The Rahma Health Clinic, which recently opened its doors at 3100 S. Salina St., is open 11 a.m. to 2 p.m. Saturdays and 5:30 p.m. to 8:30 p.m. Wednesdays. Rahma is an Islamic word that means mercy.
The Muslim religion places a strong emphasis on giving back to the community’s less fortunate, said Dr. Mustafa Awayda, the clinic’s volunteer medical director. That belief was the catalyst behind starting the clinic.
“We’re so fortunate because we have wonderful lives in the area, great jobs and we wanted to give back,” said Awayda, who works at the Syracuse VA Medical Center.
He and other Muslim Americans formed a nonprofit, the Muslim American Care and Compassion Alliance, which purchased a vacant former doctor’s office at 3100 S. Salina St. in 2009.
It took much longer than expected to open because the clinic applied for and received certification from the state under Article 28 of the state public heath law. Even though the clinic is operated entirely by volunteers and funded by donations, it had to comply with the same regulations that apply to hospitals and other major health facilities.
“Our policy on infection control alone is 59 pages,” Awayda said.
But he believes the extra work involved in becoming certified was worth it.
“It’s great to be able to say we passed all the scrutiny and regulations of the state,” he said.
The certification also means doctors who volunteer at the clinic will receive free medical malpractice insurance coverage under the Federal Tort Claims Act, he said. The certification also will make it easier for the clinic to apply for grants.
So far the clinic has four doctors, two nurse practitioners, a social worker and an administrator – all volunteers.
Rahma is not a walk-in clinic like Syracuse’s two other free health clinics, Amaus Health Services in downtown Syracuse and the Poverello Health Center on the North Side. Patients must call 565-5667 to make appointments.
Eventually Awayda said the clinic’s goal is to operate every weekday and for a few hours on Saturdays.
The group decided to locate the clinic on the South Side after doing research that showed a disproportionate number of people who live in that part of the city are admitted to hospitals for preventable illnesses such as high blood pressure, uncontrolled diabetes, asthma and pneumonia.
Awayda sees patient education as one of the clinic’s most important roles.
“We tell people, ‘Come get your sugar checked. Come get your blood pressure checked. Do something before you end up in the hospital,’” he said.
Last summer the clinic and people from the neighborhood planted a fruit and vegetable garden. The aim of the garden is to teach people on the South Side the importance of healthy eating.
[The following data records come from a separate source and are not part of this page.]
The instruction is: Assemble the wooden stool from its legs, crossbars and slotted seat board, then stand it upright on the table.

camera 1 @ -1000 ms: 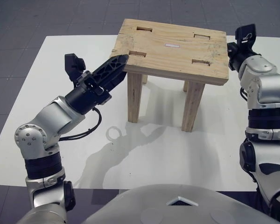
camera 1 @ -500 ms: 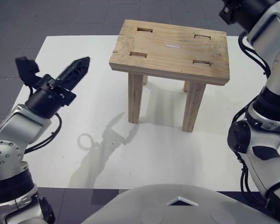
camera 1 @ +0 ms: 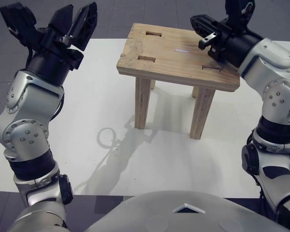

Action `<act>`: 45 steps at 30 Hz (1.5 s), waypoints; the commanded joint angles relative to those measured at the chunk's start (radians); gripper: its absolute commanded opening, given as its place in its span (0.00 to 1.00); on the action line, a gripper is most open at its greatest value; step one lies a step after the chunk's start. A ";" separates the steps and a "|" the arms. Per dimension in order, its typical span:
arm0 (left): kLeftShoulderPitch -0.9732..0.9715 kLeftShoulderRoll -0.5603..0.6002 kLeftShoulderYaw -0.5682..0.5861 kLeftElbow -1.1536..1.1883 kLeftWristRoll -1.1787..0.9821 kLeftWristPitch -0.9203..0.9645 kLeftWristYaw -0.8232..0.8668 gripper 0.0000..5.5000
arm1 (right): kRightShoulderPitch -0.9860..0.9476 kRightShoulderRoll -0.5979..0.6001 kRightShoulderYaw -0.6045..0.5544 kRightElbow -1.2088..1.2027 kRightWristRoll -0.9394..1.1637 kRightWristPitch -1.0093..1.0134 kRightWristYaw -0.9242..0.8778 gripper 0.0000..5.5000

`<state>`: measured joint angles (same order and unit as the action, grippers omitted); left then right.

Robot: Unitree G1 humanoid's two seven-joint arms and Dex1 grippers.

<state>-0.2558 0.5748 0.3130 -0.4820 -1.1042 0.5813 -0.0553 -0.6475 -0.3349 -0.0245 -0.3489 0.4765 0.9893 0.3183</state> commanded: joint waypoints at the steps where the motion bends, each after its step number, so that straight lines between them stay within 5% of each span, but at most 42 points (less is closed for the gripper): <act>1: 0.029 -0.031 -0.019 -0.028 0.004 0.030 0.018 0.71 | 0.040 -0.008 0.076 0.238 -0.043 -0.003 0.058 0.02; 11: 0.009 -0.066 -0.055 -0.042 0.000 0.069 0.019 0.71 | -0.118 -0.031 0.248 0.626 -0.140 -0.358 0.422 0.02; 14: 0.007 -0.082 -0.058 -0.040 0.018 0.058 0.023 0.71 | -0.145 -0.003 0.194 0.683 -0.139 -0.433 0.403 0.02; 22: -0.001 -0.126 -0.027 -0.076 0.072 0.007 0.058 0.71 | -0.077 0.048 -0.024 0.236 0.022 -0.396 0.219 0.02; 28: 0.058 -0.132 0.026 -0.128 0.195 -0.053 0.110 0.71 | -0.131 0.075 -0.104 0.159 0.008 -0.413 0.052 0.02; 34: 0.262 -0.124 -0.071 -0.120 0.622 -0.142 0.143 0.71 | 0.280 -0.039 -0.132 0.062 -0.294 -0.561 -0.110 0.02; 40: 0.346 -0.249 -0.215 -0.023 0.891 -0.250 0.198 0.74 | 0.551 0.012 -0.049 0.120 -0.382 -0.679 -0.113 0.02; 45: 0.396 -0.327 -0.307 0.080 1.009 -0.381 0.175 0.87 | 0.664 0.029 -0.004 0.168 -0.440 -0.789 -0.119 0.17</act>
<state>0.1183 0.2741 0.0248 -0.4349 -0.1161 0.2323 0.1321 -0.0030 -0.3139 -0.0354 -0.1892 0.0564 0.2276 0.2046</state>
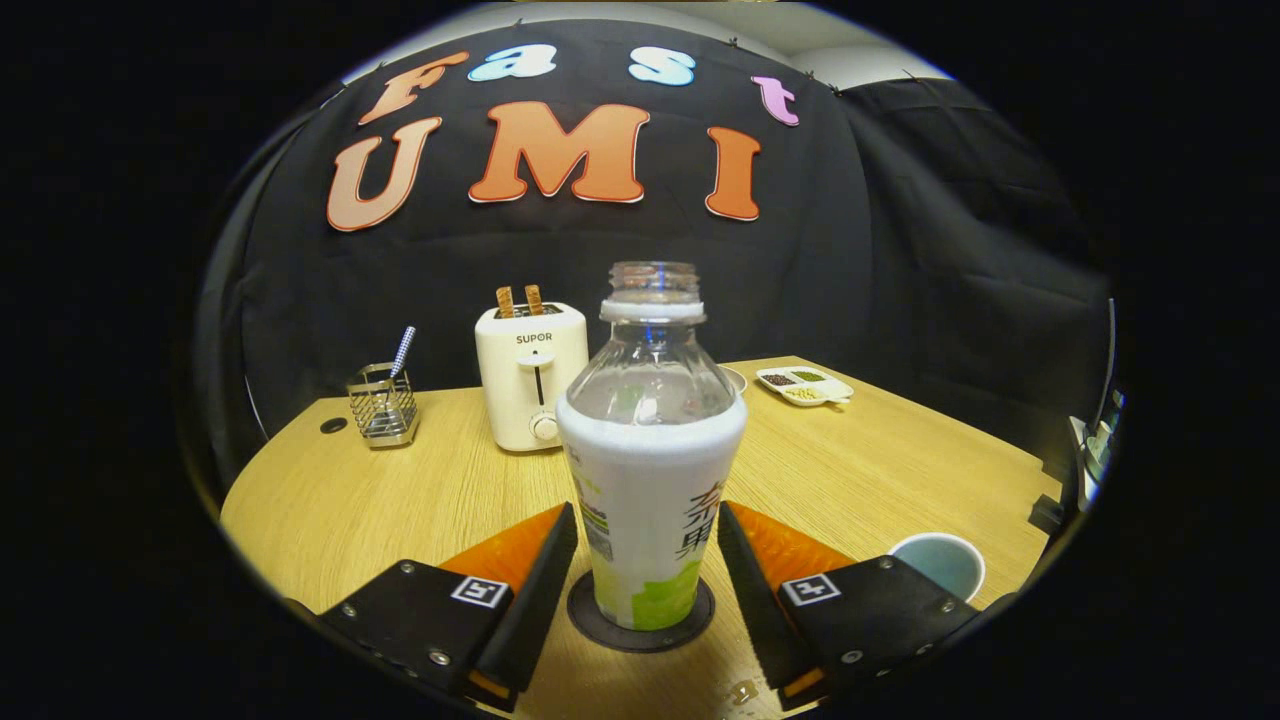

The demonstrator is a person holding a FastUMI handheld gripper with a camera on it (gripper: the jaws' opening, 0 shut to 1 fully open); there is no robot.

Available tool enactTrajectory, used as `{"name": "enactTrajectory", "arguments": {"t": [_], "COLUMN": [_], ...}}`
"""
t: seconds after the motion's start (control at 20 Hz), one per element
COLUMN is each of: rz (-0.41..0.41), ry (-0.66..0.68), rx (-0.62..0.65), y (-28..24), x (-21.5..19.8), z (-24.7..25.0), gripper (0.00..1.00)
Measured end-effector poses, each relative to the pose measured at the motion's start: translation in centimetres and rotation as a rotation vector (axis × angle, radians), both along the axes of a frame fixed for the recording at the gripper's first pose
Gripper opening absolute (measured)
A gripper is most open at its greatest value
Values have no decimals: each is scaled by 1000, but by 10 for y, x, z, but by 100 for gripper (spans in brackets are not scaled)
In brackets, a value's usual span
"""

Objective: Take the bottle from table, then pour the juice into the cup, finally place the bottle on the coaster

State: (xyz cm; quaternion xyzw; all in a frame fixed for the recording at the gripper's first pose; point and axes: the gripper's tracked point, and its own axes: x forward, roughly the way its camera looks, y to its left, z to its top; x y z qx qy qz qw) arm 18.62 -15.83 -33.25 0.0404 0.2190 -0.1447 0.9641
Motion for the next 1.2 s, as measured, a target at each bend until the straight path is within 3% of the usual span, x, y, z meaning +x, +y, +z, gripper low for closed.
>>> {"name": "enactTrajectory", "arguments": {"t": [0.05, 0.15, 0.4, 0.65, 0.9, 1.1, 1.2], "rz": [1, 3, 28, 125, 254, 428, 478], "ry": [-19, -52, -171, -250, -329, -423, -441], "rx": [13, 12, 36, 47, 40, 90, 74], "y": [3, 6, 34, 96, 175, 247, 265], "x": [-4, -13, -44, -85, -136, -168, -182], "z": [9, 32, 127, 213, 275, 311, 319], "gripper": [92, 97, 97, 97, 97, 97, 97]}}
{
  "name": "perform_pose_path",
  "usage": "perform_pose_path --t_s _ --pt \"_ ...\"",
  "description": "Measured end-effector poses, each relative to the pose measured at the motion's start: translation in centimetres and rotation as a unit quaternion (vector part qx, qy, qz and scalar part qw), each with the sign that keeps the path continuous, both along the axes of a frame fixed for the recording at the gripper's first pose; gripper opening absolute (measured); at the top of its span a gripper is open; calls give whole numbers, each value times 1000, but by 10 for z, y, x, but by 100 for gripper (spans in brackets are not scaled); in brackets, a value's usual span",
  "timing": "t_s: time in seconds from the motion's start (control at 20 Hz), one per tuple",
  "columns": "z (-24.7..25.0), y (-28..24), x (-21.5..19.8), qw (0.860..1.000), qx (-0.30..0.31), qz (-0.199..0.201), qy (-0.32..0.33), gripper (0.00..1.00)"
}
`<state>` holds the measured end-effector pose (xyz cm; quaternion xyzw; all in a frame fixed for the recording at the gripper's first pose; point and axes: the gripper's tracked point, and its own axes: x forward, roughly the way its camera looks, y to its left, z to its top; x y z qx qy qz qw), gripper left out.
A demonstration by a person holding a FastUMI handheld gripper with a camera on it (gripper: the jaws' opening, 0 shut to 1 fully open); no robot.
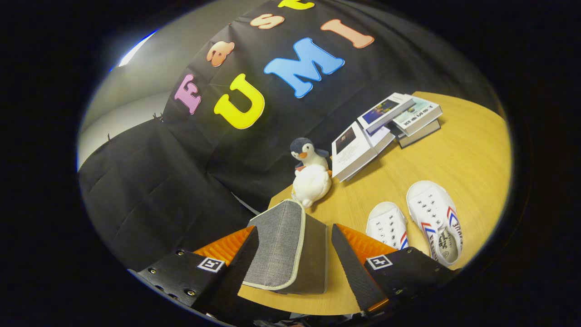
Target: Open the storage box then place both shoes into the box .Put the left shoe in first, then the right shoe, with the right side of both shoes facing outward in a uniform manner.
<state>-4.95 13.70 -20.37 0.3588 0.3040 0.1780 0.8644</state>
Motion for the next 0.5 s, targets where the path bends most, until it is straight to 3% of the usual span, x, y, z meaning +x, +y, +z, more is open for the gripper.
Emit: perform_pose_path --t_s 0.5 --pt "-42 41 -16 984 137 15 111 97"
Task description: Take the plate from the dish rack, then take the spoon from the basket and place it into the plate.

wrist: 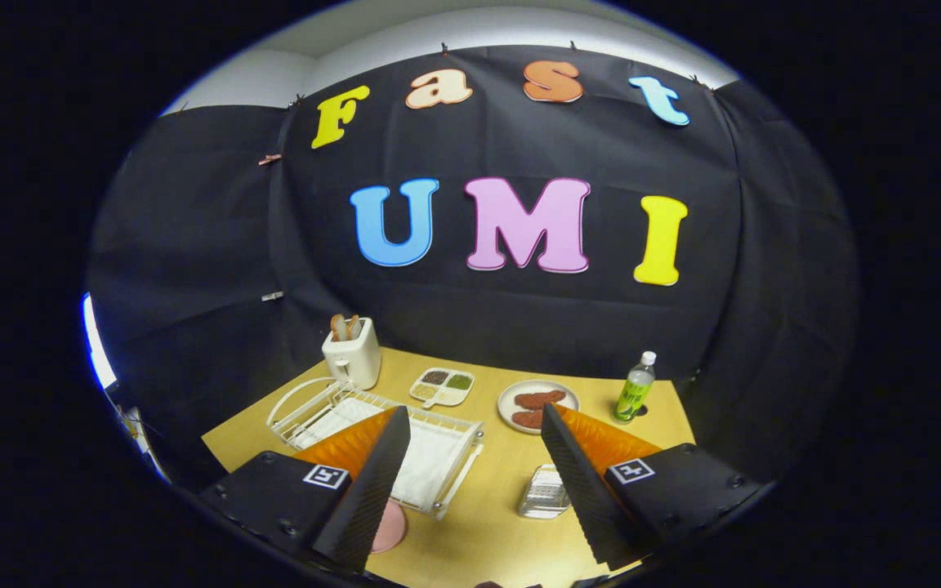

The clinic is in a neighborhood where there are plenty of fast food restaurants, but few places to buy fresh produce, Awayda said.
The clinic’s social worker helps people find out if they are eligible for Medicaid or other health insurance programs. The clinic also helps patients who need prescription medications find low-cost generic drugs.
Mohamed Khater, who is president of the Islamic Society of Central New York, serves as chair of the clinic’s board.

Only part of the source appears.